Aerofleet a conçu les coupoles pour le VLT

Soumagne La société Aerofleet a conçu le dôme de protection en matériaux composites Le télescope liégeois bientôt sous sa coupole.

La firme liégeoise Amos fournira trois télescopes à l'observatoire européen en construction au Chili. Ce spécialiste en optomécanique établi au Sart-Tilman travaille en sous-traitance avec Aerofleet.

Le plus grand télescope du monde est actuellement en construction au nord du Chili, à Cerro Paranal, dans le désert de l'Atacama, à 2.635 mètres d'altitude. La société liégeoise Amos («Advanced Mechanical and Optical Systems») et son sous-traitant Aerofleet, basé à Soumagne, y participent: les premiers livreront avant la fin de 2003 trois télescopes mobiles dont les coupoles de 5 mètres de diamètre auront été conçues par les seconds. Aerofleet a montré, lundi, dans ses ateliers à Soumagne, le premier de ces hémisphères de protection, avant son transport chez Amos où se fera l'assemblage final.

C'est en effet l'ESO («European Southern Observatory»), une organisation intergouvernementale en faveur de la recherche astronomique réunissant neuf pays (1), qui est à l'origine de ce projet baptisé «Very Large Telescope» (VLT). Sur le site sud-américain seront interconnectés quatre grands télescopes dont le miroir primaire a un diamètre de 8,20 mètres et trois télescopes auxiliaires (diamètre: 1,80 m). Objectif: combiner leurs faisceaux. La résolution ainsi obtenue égalera celle d'un télescope de 150 mètres de diamètres: c'est la technique de l'interférométrie. Grâce à quoi les astronomes observeront l'évolution des galaxies, la formation d'étoiles, les confins du système solaire ou d'autres systèmes planétaires. Ou pourraient, par exemple, distinguer un «Soir» déplié à la surface de la Lune.

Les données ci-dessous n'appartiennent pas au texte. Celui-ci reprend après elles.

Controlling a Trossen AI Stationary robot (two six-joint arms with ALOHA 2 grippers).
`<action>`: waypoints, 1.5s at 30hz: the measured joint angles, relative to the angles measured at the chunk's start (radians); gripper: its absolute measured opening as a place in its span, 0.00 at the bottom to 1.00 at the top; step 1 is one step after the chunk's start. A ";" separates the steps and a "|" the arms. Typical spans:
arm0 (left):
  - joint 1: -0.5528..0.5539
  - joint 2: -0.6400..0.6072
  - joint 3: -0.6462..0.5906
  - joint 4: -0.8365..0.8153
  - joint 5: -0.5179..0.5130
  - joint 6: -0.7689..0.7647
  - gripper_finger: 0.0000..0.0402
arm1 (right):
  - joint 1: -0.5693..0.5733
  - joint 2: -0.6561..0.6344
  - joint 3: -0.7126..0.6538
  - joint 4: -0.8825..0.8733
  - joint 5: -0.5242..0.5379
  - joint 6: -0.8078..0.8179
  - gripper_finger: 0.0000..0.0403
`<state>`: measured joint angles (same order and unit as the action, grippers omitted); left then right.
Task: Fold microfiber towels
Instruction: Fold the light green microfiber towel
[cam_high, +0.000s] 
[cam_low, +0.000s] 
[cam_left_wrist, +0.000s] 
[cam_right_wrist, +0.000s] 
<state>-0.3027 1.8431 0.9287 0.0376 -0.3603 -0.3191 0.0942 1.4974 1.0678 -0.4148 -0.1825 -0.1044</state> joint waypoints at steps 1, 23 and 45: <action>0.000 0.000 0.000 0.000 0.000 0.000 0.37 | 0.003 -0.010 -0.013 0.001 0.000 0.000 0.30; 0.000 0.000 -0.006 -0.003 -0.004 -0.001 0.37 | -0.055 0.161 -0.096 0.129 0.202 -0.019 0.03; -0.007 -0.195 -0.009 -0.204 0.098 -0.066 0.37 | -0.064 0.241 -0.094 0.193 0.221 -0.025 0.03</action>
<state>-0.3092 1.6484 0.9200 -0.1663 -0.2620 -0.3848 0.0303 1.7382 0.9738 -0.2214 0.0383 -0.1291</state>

«La coupole doit pouvoir résister à des vents de 250 km/h»

L'observatoire européen a fait appel au savoir-faire liégeois. Amos a décroché le contrat de fabrication des trois télescopes auxiliaires (jusqu'au polissage des optiques) d'un montant d'environ 13 millions d'euros. ESO ayant exigé que le poids de chacun soit inférieur à 30 tonnes, la firme du parc scientifique du Sart-Tilman a décidé de confier la construction des coupoles à Aerofleet, spécialisé notamment dans les matériaux composites de «haute technologie» (2). L'ESO a fixé des contraintes d'ordre mécanique et thermique. La coupole doit pouvoir résister à des vents de 250 km/h, c'est-à-dire à une pression de 28 tonnes. Il fallait aussi résoudre les problèmes de dilatation due aux variations de température (NDLR: la température à Cerro Paranal oscille entre moins 8o et 25o ), a indiqué le directeur d'Aerofleet, Raphaël Van Vlodorp - qui avait fait parler de lui il y a une dizaine d'années en créant le premier catamaran belge. Pour alléger la structure, Aerofleet a utilisé des composites «hautes performances» associant fibres de verre, carbone ou aramide avec des résines époxydes, dont la résistance mécanique est bien supérieure à celle des matériaux conventiels.

Après la présentation, lundi, de la première des coupoles de protection dans les ateliers d'Aerofleet, ce sera au tour d'Amos de dévoiler dans quelques mois le premier des télescopes mobiles destinés au Chili. Ce sera une première mondiale à Liège.

(1) Allemagne, Belgique, Danemark, France, Italie, Pays-Bas, Portugal, Suède et Suisse. Consulter www.eso.org.